화학공학소재연구정보센터
Bioresource Technology, Vol.261, 385-393, 2018
Utilization of acetone-butanol-ethanol-water mixture obtained from biomass fermentation as renewable feedstock for hydrogen production via steam reforming: Thermodynamic and energy analyses
A thermodynamic equilibrium analysis on steam reforming process to utilize acetone-butanol-ethanol-water mixture obtained from biomass fermentation as biorenewable fuel has been performed to produce clean energy carrier H-2 via non-stoichiometric approach namely Gibbs free energy minimization method.
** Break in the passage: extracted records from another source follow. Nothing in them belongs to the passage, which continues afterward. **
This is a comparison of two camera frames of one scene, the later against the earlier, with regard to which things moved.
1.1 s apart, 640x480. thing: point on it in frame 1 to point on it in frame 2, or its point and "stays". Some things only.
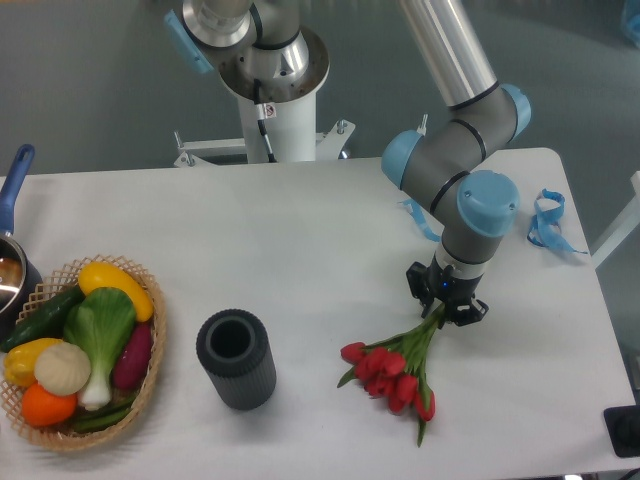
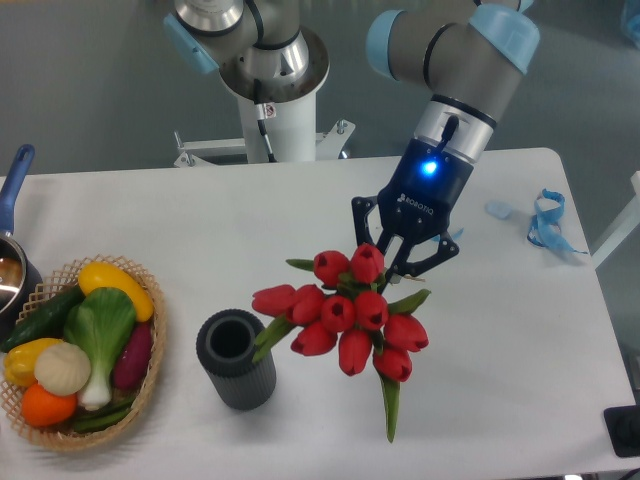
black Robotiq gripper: [447, 285] to [417, 203]
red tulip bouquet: [392, 369] to [349, 315]
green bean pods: [95, 419] stays
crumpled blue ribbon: [545, 229] stays
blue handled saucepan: [21, 283] stays
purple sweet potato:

The effect of process variables such as temperature (573-1473 K), pressure (1-10 atm), and steam/fuel molar feed ratio (F-ABE = 5.5-12) have been investigated on equilibrium compositions of products, H-2, CO, CO2, CH4 and solid carbon. The best suitable conditions for maximization of desired product H2, suppression of CH4, and inhibition of solid carbon are 973 K, 1 atm, steam/fuel molar feed ratio = 12. Under these conditions, the maximum molar production of hydrogen is 8.35 with negligible formation of carbon and methane. Furthermore, the energy requirement per mol of H-2 (48.96 kJ), thermal efficiency (69.13%), exergy efficiency (55.09%), exergy destruction (85.36 kJ/mol), and generated entropy (0.29 kJ/mol.K) have been achieved at same operating conditions.